Pictures excluded, copy all of the data below exactly.

→ **INFORMATION SUPPLIED**:
..........

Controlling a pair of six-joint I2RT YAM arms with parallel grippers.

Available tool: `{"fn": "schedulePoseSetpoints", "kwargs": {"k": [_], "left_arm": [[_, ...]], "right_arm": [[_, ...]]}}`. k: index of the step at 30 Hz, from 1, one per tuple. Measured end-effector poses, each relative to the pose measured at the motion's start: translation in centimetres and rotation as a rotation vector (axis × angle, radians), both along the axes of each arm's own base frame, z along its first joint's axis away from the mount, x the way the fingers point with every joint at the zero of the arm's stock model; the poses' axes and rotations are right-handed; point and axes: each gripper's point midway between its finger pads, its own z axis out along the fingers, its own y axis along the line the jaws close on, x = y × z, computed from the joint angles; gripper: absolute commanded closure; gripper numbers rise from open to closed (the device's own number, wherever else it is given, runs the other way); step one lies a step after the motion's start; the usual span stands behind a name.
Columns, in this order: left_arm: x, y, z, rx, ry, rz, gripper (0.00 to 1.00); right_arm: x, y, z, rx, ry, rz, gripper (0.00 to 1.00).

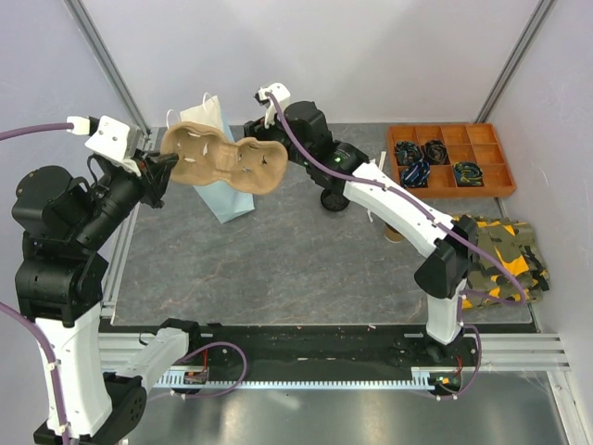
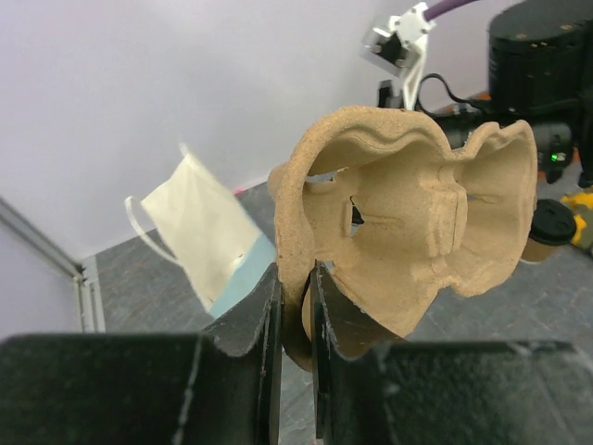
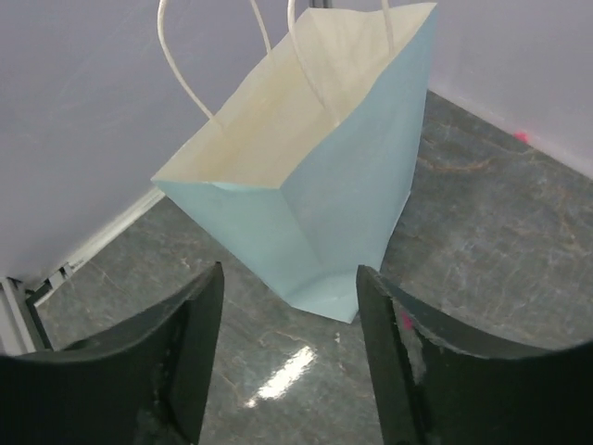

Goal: Pack the takeout coffee

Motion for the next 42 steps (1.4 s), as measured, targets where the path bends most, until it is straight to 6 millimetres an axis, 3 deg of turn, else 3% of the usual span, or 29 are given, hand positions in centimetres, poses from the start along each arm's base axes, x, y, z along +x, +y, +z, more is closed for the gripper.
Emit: {"fn": "schedulePoseSetpoints", "kwargs": {"k": [3, 7, 15, 18, 25, 35, 42], "left_arm": [[0.4, 0.8, 0.4, -0.012, -0.009, 0.048, 0.98], [0.9, 1.5, 1.3, -0.025, -0.033, 0.093, 0.98], [1.2, 2.2, 1.7, -0.029, -0.048, 0.137, 0.98], [1.3, 2.4, 1.7, -0.029, -0.045, 0.148, 0.98], [1.4, 2.6, 1.7, -0.029, -0.047, 0.161, 0.98], [1.0, 2.8, 1.3, -0.028, -0.045, 0.168, 0.98], [0.9, 3.1, 0.9, -0.027, -0.043, 0.183, 0.98]], "right_arm": [[0.9, 0.6, 0.0, 0.031, 0.02, -0.031, 0.26], [3.9, 2.8, 0.2, 0.115, 0.021, -0.093, 0.22], [7.0, 6.2, -4.5, 0.15, 0.038, -0.123, 0.2], [7.7, 6.9, -5.0, 0.159, 0.022, -0.141, 0.2], [8.9, 6.8, -4.4, 0.171, -0.043, -0.22, 0.33], [9.3, 6.4, -6.5, 0.066, -0.059, -0.223, 0.31], [9.1, 6.5, -6.6, 0.051, -0.071, -0.202, 0.34]]}}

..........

→ **SOLVED PROBLEM**:
Controlling a pair of six-joint I2RT YAM arms with parallel grippers.

Available tool: `{"fn": "schedulePoseSetpoints", "kwargs": {"k": [_], "left_arm": [[_, ...]], "right_arm": [[_, ...]]}}`. k: index of the step at 30 Hz, from 1, one per tuple. Measured end-effector poses, each relative to the pose measured at the motion's start: translation in centimetres and rotation as a rotation vector (axis × angle, radians), both along the axes of each arm's own base frame, z along its first joint's axis away from the mount, x the way the fingers point with every joint at the zero of the arm's stock model; the poses' axes and rotations are right-handed; point and axes: each gripper's point midway between its finger pads, its own z axis out along the fingers, its own y axis along the line the jaws close on, x = y × z, computed from the joint angles; gripper: absolute commanded closure; gripper numbers rise from open to closed (the device's own number, wherever else it is given, runs the other way); step one lies a step after the motion's start; the usual span stands behind a name.
Columns, in this order: left_arm: x, y, z, rx, ry, rz, gripper (0.00 to 1.00); right_arm: x, y, z, rx, ry, rz, gripper (0.00 to 1.00).


Goal: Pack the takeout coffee

Motion for the next 42 steps (1.4 s), as measured, targets where the path bends most, until it is straight to 6 millimetres an axis, 3 deg of turn, else 3% of the usual span, or 29 are given, hand positions in centimetres, poses from the start along each arm's base axes, x, y, z along +x, +y, +z, more is closed for the gripper.
Emit: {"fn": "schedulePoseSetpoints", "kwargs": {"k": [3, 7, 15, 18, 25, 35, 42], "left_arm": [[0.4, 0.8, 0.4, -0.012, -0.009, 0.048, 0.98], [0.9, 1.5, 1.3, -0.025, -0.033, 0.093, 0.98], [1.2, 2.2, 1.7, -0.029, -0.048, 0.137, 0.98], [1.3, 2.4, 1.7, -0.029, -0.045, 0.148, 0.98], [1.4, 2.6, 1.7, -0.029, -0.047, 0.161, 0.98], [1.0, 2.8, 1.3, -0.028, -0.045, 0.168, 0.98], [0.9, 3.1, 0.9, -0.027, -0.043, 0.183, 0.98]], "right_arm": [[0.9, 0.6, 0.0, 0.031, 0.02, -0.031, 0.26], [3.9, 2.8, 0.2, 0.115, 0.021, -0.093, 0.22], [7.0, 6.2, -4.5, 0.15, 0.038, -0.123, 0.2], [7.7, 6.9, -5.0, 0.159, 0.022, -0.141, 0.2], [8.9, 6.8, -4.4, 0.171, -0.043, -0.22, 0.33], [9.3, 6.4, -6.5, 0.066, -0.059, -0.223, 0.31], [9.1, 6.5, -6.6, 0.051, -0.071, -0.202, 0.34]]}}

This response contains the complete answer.